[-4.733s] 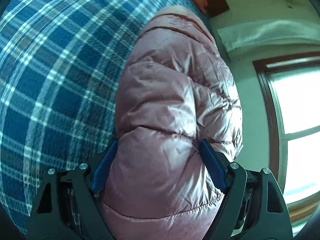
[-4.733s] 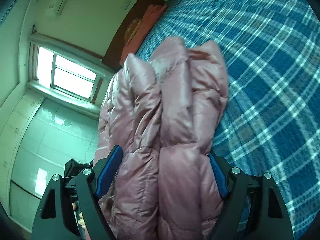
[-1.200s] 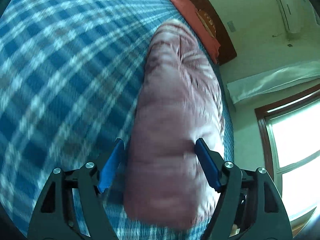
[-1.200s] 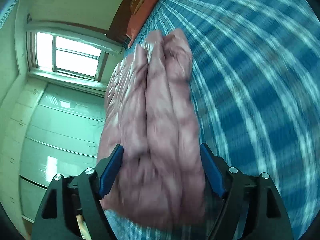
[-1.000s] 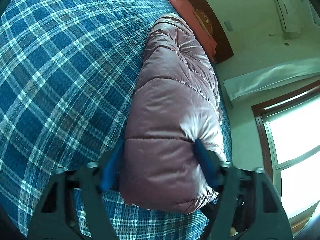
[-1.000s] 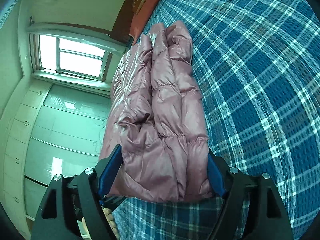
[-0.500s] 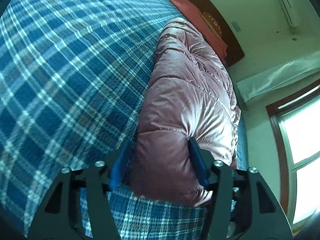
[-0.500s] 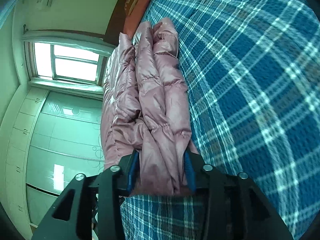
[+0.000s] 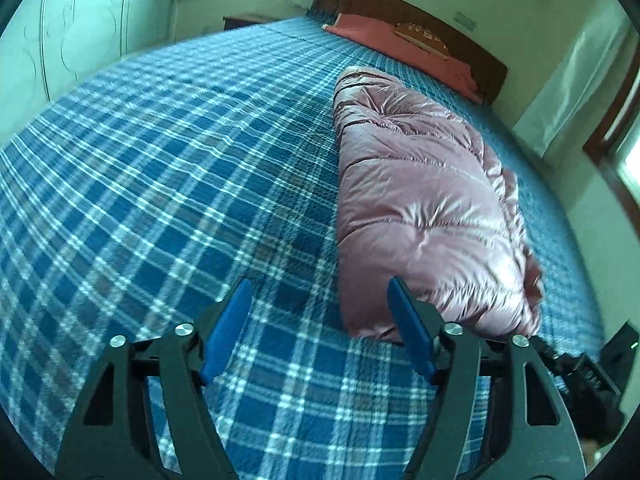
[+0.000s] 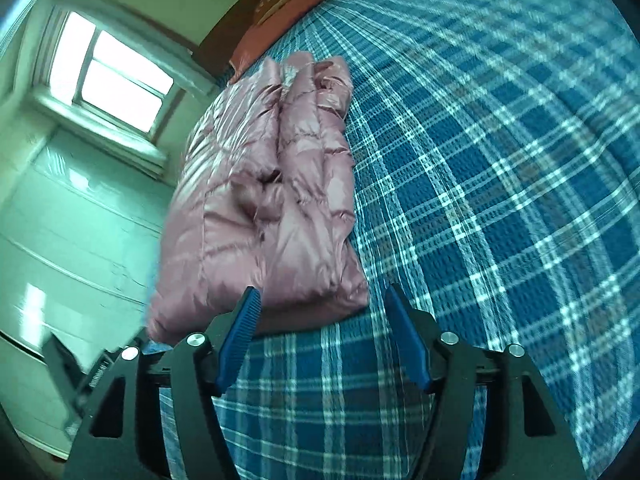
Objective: Fold large clothes
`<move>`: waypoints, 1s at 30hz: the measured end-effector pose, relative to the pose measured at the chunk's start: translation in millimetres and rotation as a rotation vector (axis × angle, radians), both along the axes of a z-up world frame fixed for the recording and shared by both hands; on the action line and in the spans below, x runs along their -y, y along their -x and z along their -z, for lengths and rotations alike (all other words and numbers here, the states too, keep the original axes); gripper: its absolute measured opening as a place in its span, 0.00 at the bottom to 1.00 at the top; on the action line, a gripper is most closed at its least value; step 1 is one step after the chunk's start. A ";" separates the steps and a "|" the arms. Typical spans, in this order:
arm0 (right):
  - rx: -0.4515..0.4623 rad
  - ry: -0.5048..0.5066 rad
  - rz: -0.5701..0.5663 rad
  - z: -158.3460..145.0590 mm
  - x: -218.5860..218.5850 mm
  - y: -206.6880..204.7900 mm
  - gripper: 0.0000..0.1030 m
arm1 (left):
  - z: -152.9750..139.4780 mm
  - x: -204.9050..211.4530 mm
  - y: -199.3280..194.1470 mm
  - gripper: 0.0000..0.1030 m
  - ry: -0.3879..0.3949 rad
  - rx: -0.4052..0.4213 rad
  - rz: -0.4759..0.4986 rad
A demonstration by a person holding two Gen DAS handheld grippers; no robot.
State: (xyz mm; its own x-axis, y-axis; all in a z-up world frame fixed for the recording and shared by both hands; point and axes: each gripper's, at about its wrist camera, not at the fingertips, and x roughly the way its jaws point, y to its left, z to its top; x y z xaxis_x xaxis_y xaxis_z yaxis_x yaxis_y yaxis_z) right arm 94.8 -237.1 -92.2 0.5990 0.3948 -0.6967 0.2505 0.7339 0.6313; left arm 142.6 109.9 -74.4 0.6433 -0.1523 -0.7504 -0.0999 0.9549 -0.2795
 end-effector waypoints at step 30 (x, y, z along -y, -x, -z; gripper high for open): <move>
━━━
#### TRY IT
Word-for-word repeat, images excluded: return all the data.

#### REPLY
[-4.733s] 
[-4.733s] 
[-1.200s] 
[-1.200s] 
[-1.000s] 
[-1.000s] 
[-0.500s] 
[-0.500s] 
[+0.000s] 
[+0.000s] 
Objective: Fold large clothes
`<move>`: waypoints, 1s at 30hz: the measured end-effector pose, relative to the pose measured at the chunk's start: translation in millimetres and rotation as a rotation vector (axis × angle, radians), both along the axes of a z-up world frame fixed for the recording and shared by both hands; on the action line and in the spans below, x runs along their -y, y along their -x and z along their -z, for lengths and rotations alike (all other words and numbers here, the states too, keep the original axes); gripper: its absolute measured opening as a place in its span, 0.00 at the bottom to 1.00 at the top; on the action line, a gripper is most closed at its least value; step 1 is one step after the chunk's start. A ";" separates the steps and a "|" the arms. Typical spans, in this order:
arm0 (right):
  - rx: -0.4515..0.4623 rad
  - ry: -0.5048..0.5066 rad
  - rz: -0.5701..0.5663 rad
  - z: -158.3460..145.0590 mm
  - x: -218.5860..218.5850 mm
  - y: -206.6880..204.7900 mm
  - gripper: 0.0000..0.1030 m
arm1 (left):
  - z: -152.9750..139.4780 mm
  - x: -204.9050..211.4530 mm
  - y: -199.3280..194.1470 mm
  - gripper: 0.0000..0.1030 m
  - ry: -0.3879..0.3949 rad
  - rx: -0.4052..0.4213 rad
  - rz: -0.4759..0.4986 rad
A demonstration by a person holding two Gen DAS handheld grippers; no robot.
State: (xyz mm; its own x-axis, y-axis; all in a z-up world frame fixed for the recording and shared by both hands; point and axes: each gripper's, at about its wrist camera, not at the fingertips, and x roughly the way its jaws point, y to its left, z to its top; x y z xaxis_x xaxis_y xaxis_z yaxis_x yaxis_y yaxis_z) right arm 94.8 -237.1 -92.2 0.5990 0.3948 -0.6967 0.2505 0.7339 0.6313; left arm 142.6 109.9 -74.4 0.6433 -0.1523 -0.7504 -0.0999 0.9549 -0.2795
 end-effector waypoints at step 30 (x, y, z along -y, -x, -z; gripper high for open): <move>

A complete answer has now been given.